- _Task to complete_: Below is some data. Retype exactly the lines starting at the one with "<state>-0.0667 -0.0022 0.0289" and ending at the one with "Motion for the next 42".
┌─ Records for the exercise
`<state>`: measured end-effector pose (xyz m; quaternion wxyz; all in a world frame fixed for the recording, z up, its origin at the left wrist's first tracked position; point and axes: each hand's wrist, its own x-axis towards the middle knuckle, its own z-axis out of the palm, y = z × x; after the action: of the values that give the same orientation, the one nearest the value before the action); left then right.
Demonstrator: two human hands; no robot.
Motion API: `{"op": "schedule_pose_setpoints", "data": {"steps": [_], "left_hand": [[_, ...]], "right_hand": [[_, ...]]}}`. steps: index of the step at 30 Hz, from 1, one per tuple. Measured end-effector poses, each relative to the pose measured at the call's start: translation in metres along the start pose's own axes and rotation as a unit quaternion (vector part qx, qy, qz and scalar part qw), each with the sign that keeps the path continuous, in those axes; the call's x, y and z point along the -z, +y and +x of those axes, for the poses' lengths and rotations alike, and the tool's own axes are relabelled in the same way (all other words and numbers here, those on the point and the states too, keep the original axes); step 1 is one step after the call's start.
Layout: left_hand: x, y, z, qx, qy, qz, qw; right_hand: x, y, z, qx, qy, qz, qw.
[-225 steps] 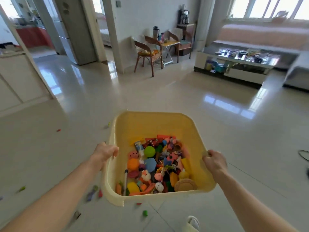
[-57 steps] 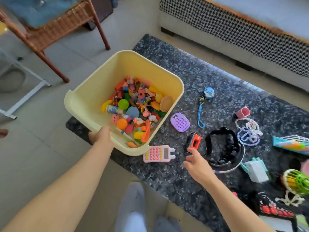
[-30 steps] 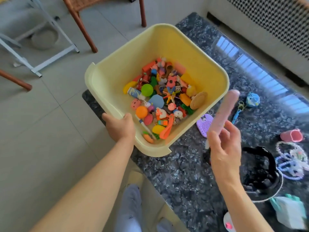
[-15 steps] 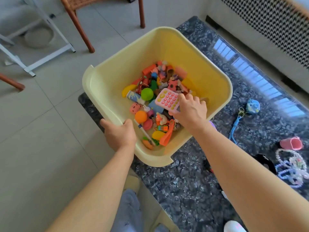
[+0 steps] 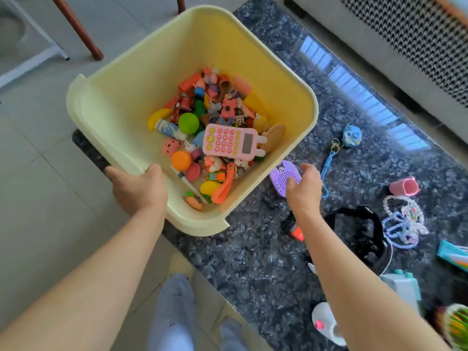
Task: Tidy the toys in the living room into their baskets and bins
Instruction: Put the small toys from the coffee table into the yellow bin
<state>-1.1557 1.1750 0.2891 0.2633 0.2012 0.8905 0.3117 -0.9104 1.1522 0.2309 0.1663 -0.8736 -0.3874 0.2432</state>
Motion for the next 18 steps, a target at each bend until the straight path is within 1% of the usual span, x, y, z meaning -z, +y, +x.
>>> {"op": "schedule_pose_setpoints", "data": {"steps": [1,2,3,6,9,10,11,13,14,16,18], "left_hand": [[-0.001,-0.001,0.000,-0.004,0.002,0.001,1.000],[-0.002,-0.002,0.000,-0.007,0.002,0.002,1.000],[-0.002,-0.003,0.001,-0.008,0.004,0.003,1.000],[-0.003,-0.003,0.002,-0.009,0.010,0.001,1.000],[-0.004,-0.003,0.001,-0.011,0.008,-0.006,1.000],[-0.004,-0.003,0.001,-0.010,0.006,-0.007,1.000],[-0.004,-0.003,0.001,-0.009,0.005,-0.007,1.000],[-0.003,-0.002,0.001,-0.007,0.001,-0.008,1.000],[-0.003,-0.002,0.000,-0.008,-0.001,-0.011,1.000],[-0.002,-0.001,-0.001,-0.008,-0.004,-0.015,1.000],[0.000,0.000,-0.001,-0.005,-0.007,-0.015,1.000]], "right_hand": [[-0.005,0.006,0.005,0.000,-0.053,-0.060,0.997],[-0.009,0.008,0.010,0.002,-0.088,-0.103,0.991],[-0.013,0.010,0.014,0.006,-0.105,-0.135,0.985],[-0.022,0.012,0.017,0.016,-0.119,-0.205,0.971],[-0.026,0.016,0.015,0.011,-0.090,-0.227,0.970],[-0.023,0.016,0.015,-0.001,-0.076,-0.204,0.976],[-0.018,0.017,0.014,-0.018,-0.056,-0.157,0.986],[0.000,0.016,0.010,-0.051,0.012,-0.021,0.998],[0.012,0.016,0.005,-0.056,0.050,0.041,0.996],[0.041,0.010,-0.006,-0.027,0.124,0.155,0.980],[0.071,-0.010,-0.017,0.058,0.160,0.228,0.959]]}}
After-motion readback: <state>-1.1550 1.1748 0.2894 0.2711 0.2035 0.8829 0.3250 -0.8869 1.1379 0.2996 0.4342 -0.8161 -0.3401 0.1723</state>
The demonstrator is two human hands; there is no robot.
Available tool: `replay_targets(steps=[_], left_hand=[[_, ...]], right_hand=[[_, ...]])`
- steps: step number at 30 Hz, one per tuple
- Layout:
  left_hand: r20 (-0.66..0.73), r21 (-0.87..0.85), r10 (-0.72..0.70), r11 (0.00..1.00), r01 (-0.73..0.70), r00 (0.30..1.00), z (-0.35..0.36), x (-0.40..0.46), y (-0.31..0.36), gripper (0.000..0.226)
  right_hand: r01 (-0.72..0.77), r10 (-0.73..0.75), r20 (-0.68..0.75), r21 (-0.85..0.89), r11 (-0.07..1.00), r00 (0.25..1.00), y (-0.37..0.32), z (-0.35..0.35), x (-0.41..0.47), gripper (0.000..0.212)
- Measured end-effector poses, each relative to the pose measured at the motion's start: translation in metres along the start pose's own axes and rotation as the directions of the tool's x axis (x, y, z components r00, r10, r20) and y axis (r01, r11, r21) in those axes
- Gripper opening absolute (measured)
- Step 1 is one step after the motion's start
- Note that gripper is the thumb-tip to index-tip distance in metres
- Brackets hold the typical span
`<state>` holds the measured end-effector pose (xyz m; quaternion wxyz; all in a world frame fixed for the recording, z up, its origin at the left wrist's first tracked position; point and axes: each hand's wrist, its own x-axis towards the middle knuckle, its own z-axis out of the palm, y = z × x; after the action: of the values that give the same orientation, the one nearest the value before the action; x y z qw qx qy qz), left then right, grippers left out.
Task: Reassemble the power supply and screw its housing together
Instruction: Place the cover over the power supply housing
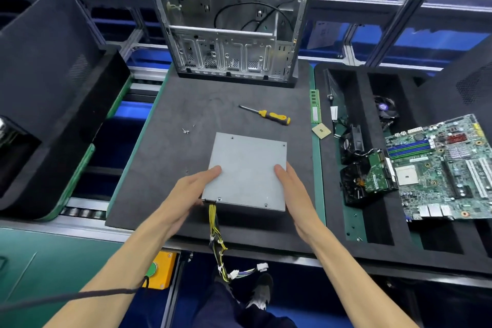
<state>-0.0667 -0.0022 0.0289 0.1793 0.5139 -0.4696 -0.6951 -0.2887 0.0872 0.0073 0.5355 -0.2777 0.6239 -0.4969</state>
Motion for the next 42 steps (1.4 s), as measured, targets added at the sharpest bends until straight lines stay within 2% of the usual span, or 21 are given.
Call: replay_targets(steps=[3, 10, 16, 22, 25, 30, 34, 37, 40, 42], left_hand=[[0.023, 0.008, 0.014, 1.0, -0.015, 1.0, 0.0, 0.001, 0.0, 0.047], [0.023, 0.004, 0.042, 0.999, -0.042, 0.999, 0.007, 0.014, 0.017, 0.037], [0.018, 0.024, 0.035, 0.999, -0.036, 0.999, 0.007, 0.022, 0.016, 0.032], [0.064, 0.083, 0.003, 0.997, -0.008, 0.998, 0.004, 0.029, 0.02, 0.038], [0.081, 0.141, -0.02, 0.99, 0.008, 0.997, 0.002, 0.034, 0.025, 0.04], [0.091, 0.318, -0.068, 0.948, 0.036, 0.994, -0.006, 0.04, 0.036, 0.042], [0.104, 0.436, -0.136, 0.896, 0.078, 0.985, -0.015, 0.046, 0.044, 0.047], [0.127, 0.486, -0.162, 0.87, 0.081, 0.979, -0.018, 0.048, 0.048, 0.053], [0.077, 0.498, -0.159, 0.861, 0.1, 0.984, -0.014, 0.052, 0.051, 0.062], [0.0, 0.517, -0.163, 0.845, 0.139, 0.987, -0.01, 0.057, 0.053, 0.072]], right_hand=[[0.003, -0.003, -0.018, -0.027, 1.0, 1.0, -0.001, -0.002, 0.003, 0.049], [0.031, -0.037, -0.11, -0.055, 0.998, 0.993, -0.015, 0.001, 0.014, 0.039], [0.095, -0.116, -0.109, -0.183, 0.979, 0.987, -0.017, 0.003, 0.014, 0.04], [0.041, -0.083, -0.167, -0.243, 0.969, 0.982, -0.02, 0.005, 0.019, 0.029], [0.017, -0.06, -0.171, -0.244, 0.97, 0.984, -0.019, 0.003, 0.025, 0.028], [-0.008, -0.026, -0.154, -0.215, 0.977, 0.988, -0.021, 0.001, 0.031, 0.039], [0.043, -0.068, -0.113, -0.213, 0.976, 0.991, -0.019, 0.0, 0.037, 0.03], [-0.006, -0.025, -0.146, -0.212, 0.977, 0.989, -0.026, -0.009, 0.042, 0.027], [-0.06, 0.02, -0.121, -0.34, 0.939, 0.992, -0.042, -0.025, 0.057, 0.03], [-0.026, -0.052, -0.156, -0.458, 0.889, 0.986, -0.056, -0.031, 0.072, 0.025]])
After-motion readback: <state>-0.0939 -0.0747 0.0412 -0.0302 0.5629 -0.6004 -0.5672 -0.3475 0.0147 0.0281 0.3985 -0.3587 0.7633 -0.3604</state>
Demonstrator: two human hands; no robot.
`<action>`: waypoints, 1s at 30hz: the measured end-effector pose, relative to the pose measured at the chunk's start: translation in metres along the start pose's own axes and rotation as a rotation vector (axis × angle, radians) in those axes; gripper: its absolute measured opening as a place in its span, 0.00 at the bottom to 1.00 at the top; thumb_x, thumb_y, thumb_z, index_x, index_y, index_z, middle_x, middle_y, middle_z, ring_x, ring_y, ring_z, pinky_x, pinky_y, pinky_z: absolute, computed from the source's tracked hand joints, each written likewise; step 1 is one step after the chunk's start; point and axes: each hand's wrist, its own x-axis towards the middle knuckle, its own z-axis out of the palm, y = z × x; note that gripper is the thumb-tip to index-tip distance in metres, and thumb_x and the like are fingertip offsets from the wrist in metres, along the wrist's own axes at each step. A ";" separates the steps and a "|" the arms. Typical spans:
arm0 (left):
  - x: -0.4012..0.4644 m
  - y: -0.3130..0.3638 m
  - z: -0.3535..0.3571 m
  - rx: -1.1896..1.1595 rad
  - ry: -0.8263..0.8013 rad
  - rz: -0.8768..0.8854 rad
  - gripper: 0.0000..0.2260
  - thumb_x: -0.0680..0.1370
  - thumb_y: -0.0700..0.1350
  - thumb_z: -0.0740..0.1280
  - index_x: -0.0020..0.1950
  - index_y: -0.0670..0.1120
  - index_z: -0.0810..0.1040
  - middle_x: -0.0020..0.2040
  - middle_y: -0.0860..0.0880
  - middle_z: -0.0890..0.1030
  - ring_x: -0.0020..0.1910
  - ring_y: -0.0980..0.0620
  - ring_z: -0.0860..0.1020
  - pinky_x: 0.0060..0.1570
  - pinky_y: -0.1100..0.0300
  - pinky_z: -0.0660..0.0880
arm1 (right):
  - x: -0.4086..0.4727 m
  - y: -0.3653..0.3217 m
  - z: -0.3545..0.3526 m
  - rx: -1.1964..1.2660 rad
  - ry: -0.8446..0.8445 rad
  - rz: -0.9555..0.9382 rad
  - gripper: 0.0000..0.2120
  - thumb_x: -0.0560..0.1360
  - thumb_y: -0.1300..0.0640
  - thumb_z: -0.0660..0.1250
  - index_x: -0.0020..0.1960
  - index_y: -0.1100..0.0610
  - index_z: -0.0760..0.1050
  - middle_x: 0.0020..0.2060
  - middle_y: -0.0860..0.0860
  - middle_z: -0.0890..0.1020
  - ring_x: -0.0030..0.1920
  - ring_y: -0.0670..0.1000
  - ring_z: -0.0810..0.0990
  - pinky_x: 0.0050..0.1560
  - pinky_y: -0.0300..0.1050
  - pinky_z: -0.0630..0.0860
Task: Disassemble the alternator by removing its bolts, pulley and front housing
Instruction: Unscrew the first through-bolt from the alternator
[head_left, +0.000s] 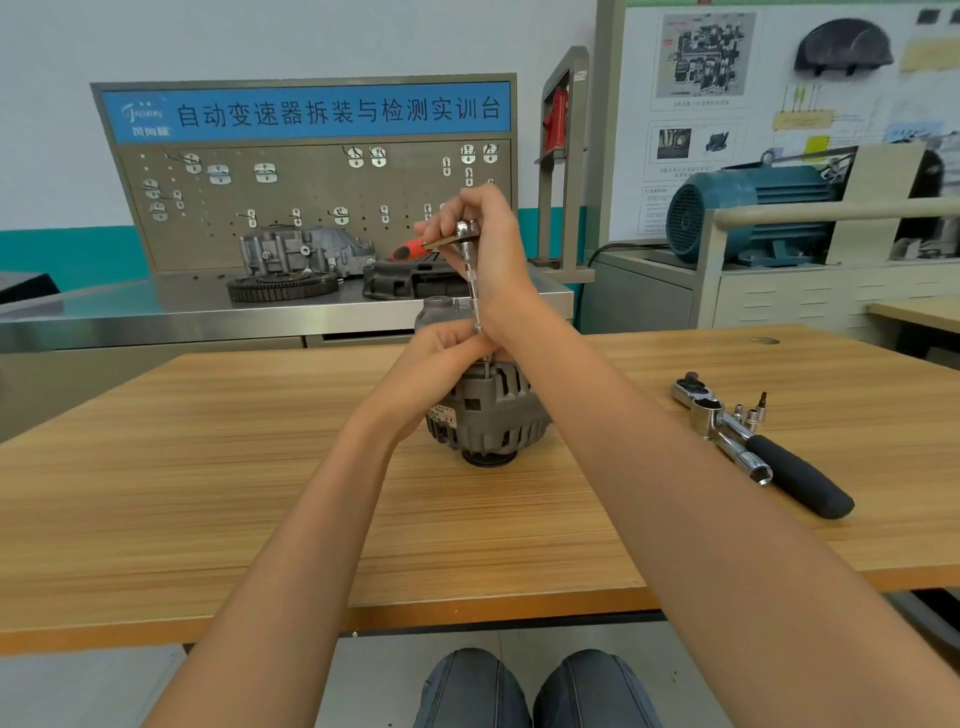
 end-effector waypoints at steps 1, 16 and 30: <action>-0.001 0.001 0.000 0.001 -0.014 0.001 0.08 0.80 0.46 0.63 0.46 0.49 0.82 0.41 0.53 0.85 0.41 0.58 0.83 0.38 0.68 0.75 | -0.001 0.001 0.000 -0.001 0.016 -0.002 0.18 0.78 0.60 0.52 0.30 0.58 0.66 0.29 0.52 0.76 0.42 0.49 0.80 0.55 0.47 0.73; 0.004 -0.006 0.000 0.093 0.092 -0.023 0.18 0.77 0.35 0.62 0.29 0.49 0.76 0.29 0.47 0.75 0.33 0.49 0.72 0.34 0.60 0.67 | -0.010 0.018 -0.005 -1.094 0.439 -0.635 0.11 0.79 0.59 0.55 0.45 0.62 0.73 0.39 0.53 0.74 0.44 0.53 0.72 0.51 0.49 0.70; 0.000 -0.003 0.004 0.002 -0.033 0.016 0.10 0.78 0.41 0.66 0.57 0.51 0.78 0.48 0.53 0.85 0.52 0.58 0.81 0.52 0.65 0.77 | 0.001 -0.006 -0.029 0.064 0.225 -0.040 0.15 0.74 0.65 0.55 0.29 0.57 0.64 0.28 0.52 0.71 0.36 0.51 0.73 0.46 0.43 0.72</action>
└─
- _Task response_:
<state>-0.0667 -0.0022 0.0289 0.1793 0.5139 -0.4696 -0.6951 -0.2887 0.0872 0.0073 0.5355 -0.2777 0.6239 -0.4969</state>
Motion for the next 42 steps (1.4 s), as measured, targets added at the sharpest bends until straight lines stay within 2% of the usual span, or 21 are given.

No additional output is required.